Texas Tech University Health Sciences Center
Lessons Learned From Riding a Zip Line

Lessons Learned From Riding a Zip Line

brent-ruidoso-smile-300x225Two weekends ago, I rode a zip line that is 8,900 feet in length--one of the longest in the world. It is located in the Sierra Blanca Mountain range of south-central New Mexico. As you probably know, a zip line is a transportation system consisting of a cable stretched between points of different elevations, a pulley, and a harness attaching the rider who moves by gravity. The one I rode has three sections separated by stations at which the rider would need to brake, stop entirely, and then take a leap onto the next line section.  It might seem odd, but there seemed to me to be a natural connection between this type of adventure and the lessons I’ve gleaned from health care. Here are the lessons fro zip-lining that can be applied to health care.
Momentum is necessary to carry you to your destination. Even though I started out from a high perch with an alarming burst of momentum, I quickly learned that it would be needed. There were level spots where I would stall without the momentum provided by descending from my perch. Fortunately, it didn’t happen to me, as it would be embarrassing to be rescued ten feet from the station because one is out of momentum!  Texas Tech Physicians has had several good years in a row.  We have built up healthy financial reserves, which act as our momentum.  But, we need to always remind ourselves that we are in a capital-intensive business. This means that to carry out our tripartite mission, we need large amounts of money for funding research, teaching and the delivery of health care.  So, it is great that we have these reserves, but let’s build on our momentum and enhance it. 
Timing is everything. Judging speed and distance on the zip line is important. Even when the route is clear, and indeed there is only one way, knowing when to brake and when to go full speed is important. In life and in health care, opportunities are lost waiting for perfect conditions. Change is in the wind in health care.  We hear constantly that we will move from “volume to value.”  Is this more than just cliché?  Will we really move to population health management?  It’s hard to say with certainty, but we must be alert and have a plan. I have often thought there is a bit of a herd mentality” in health care administration. I have certainly been guilty of it at times during my 35 years in the field. But, leaders must anticipate and plan today for what the future holds rather than change practices after an industry shift has occurred.

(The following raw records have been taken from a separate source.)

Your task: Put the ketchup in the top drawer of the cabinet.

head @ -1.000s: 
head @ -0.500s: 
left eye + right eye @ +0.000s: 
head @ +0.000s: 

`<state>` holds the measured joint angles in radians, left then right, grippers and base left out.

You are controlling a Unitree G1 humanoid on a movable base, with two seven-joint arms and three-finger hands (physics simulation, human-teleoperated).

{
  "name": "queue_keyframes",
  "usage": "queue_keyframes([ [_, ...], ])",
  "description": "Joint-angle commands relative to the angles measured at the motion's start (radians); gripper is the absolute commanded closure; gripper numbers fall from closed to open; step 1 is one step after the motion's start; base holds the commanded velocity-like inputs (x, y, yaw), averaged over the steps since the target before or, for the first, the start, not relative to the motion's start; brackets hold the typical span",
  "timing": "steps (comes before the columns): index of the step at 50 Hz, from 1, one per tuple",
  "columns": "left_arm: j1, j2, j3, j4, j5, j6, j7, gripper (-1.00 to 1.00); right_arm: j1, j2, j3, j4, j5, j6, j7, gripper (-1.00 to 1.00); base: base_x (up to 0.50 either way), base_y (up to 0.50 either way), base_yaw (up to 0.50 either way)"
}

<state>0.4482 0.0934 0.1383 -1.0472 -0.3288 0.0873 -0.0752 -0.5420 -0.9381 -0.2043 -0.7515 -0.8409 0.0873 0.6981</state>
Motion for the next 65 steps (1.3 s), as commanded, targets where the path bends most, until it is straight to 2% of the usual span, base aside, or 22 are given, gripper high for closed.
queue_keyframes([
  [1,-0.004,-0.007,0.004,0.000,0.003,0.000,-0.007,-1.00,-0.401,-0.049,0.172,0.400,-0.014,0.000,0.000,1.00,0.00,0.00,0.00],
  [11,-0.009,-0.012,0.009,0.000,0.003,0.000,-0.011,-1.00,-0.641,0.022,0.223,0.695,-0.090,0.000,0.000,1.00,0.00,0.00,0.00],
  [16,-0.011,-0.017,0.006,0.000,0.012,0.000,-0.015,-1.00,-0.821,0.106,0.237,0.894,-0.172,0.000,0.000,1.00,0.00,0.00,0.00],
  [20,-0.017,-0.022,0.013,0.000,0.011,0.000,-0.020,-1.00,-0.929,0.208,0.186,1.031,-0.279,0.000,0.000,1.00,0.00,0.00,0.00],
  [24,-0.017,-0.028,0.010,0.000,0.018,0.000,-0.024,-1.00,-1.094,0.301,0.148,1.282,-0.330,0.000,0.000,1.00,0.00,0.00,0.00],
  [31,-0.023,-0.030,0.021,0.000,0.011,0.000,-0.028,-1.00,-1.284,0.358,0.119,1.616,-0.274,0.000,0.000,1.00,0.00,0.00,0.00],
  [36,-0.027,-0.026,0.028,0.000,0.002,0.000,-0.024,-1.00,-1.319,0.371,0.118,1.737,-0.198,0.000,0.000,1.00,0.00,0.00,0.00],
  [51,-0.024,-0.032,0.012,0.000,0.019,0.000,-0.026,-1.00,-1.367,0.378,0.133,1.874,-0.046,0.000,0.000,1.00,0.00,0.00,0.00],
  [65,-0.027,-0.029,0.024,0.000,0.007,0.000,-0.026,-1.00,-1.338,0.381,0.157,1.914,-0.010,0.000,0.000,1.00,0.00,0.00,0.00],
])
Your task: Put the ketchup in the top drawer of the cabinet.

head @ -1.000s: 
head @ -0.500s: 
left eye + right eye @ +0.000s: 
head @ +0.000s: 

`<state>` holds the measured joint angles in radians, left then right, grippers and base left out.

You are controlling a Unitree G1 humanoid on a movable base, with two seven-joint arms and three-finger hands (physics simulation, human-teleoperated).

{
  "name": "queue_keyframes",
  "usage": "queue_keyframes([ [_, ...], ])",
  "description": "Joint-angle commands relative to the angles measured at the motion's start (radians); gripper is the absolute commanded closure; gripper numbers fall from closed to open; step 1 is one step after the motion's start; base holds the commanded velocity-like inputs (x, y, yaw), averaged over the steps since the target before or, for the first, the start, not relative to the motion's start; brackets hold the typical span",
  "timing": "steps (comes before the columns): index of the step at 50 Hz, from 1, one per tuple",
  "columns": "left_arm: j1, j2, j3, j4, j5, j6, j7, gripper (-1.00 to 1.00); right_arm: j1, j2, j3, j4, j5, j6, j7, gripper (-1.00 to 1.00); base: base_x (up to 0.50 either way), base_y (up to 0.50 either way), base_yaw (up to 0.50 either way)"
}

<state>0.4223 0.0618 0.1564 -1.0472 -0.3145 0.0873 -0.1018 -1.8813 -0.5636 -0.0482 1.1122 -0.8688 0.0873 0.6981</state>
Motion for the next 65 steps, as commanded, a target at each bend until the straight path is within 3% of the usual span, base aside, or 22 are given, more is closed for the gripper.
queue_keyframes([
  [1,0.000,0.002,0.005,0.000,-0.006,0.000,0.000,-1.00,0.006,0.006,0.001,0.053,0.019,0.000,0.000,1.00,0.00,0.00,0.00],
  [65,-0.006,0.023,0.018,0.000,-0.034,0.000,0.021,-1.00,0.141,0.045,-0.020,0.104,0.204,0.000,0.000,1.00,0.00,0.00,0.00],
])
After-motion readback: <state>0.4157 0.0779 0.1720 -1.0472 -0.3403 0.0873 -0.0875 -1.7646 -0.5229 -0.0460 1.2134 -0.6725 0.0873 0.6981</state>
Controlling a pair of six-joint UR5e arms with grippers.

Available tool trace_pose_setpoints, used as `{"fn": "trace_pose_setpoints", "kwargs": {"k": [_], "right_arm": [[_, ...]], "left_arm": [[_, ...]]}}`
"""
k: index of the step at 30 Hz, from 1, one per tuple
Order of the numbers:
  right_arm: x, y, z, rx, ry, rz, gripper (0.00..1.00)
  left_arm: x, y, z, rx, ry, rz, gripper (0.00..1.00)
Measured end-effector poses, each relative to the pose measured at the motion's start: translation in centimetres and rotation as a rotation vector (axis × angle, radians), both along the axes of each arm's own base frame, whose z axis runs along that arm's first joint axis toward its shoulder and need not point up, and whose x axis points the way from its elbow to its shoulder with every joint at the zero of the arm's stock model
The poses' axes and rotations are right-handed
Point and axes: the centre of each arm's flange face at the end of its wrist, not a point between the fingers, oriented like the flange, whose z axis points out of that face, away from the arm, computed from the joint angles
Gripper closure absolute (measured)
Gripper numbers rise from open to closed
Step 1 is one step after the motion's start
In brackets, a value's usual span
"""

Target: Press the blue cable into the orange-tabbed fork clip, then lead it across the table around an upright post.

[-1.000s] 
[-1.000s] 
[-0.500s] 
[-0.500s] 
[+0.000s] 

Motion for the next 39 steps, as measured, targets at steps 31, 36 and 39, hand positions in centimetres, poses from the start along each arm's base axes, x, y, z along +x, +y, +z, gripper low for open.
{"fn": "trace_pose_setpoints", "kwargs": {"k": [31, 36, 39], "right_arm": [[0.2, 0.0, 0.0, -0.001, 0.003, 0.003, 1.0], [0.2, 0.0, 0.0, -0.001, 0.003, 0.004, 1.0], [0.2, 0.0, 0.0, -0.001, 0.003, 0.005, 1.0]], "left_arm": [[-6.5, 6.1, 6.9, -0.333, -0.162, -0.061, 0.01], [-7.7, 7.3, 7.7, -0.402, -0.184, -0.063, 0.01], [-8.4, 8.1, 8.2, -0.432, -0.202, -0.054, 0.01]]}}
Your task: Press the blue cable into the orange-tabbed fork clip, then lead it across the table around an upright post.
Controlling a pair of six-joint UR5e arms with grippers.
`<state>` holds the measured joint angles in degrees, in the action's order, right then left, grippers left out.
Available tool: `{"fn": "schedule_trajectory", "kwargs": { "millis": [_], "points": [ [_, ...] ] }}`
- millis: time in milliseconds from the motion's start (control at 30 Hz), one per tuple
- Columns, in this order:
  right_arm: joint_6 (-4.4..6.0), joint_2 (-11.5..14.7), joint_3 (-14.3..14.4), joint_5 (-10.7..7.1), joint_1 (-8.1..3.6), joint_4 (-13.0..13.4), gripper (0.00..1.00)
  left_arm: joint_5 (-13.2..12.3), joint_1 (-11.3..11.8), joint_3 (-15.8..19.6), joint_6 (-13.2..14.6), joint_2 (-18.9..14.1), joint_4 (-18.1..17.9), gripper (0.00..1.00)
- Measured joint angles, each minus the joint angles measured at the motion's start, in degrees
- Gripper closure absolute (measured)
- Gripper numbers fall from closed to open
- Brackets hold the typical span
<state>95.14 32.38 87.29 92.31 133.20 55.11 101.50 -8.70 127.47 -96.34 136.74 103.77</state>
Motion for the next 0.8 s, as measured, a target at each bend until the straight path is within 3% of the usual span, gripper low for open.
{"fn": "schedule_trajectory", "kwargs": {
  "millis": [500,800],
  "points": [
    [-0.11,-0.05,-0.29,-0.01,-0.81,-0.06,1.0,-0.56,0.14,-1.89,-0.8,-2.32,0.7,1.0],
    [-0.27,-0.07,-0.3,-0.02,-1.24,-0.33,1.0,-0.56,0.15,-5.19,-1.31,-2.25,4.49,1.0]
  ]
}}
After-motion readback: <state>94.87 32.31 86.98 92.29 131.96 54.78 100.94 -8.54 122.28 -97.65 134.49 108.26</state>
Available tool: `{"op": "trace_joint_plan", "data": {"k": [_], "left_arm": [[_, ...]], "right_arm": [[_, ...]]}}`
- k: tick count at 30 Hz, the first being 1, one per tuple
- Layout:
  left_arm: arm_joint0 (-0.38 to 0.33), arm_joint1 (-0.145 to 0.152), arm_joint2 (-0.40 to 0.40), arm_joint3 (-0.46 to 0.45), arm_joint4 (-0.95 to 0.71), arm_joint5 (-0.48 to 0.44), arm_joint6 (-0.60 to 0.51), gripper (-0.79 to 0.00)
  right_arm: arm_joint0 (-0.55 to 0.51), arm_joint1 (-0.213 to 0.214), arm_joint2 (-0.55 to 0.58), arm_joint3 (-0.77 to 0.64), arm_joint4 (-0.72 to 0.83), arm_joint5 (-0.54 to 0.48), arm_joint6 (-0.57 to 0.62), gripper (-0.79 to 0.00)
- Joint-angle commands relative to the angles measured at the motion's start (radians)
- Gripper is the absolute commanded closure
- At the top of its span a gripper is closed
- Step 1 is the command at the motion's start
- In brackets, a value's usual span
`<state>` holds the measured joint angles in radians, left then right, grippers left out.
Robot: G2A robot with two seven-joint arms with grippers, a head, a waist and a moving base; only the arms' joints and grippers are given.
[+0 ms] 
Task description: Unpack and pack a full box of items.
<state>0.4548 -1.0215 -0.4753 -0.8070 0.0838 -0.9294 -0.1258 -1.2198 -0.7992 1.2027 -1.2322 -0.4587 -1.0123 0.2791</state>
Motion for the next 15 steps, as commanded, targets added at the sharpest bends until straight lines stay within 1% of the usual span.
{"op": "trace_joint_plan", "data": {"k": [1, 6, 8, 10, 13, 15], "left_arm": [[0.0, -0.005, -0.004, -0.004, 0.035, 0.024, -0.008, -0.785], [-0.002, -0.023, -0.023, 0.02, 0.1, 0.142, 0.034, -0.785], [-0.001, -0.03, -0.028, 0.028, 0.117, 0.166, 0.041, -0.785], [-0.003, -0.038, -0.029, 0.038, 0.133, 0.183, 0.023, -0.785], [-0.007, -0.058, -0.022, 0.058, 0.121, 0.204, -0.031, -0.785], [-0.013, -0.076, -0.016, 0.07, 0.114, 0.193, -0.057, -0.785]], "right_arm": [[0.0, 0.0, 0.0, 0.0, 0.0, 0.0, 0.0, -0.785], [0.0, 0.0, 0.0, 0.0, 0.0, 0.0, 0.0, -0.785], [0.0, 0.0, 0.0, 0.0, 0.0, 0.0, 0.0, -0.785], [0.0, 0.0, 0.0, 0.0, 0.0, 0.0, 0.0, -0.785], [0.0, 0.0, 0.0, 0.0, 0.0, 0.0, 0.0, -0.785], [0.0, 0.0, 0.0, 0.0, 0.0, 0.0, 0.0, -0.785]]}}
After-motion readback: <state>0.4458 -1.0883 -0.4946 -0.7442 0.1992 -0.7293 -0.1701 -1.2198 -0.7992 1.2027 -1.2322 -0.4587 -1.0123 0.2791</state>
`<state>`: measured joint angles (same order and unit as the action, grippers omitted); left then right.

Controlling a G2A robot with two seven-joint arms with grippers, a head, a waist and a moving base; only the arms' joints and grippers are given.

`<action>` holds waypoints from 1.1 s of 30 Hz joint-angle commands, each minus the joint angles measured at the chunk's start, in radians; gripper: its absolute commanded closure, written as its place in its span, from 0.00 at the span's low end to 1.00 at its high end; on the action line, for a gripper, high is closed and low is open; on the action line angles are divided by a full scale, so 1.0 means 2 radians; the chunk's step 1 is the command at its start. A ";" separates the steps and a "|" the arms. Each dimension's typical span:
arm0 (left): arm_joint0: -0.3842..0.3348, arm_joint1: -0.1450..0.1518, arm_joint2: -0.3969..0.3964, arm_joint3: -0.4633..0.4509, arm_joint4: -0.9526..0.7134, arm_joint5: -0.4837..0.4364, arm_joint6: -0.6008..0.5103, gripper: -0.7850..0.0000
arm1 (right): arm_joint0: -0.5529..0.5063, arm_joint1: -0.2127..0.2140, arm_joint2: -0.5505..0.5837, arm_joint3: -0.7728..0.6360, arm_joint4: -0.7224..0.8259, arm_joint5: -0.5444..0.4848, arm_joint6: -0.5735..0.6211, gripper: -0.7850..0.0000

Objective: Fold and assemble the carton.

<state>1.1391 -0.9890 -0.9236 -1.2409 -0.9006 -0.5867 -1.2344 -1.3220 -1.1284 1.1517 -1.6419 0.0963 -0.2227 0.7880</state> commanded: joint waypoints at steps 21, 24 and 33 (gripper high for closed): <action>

The key to advancing is to let go of fear. It is daunting to start a new journey, especially one down a descending wire. It is easy to allow fear to control your destiny. Furthermore, it is paralyzing and can keep one from living the life of one’s dreams.  Health care delivery, circa 2015, is also a bit daunting.  I often think of the quote from that great Texan, Sam Houston, who said, “Do right and risk consequences.”  If we do right by our employees, learners and patients, then we will have little to fear. Even when mistakes are made, we must persevere.  Fear of making a mistake, which invariably will happen, has prevented much progress in our world.
Believe in your own abilities. I have no delusions of grandeur regarding my zip line feat--that I landed on the moon or anything of that nature. I didn’t even jump out of an airplane!  But, I did take a bit of a flying leap and that requires at least a modicum of confidence to stifle that little voice saying, “What if I pass out?” or “What if I can’t brake in time and crash into the barrier?” We have a tremendous amount of talent in Texas Tech Physicians.  What would happen if each individual had confidence in his or her own abilities and the encouragement to use that talent to accomplish our vision?  Why, there would be no stopping us.
Soaring on the zip line through the mountains gave me momentous perspective, both of the physical region around me and of a figurative way to think about health care.  I think we can learn from even life’s simplest experiences.  Best wishes to you on your trips in life.  Enjoy the ride!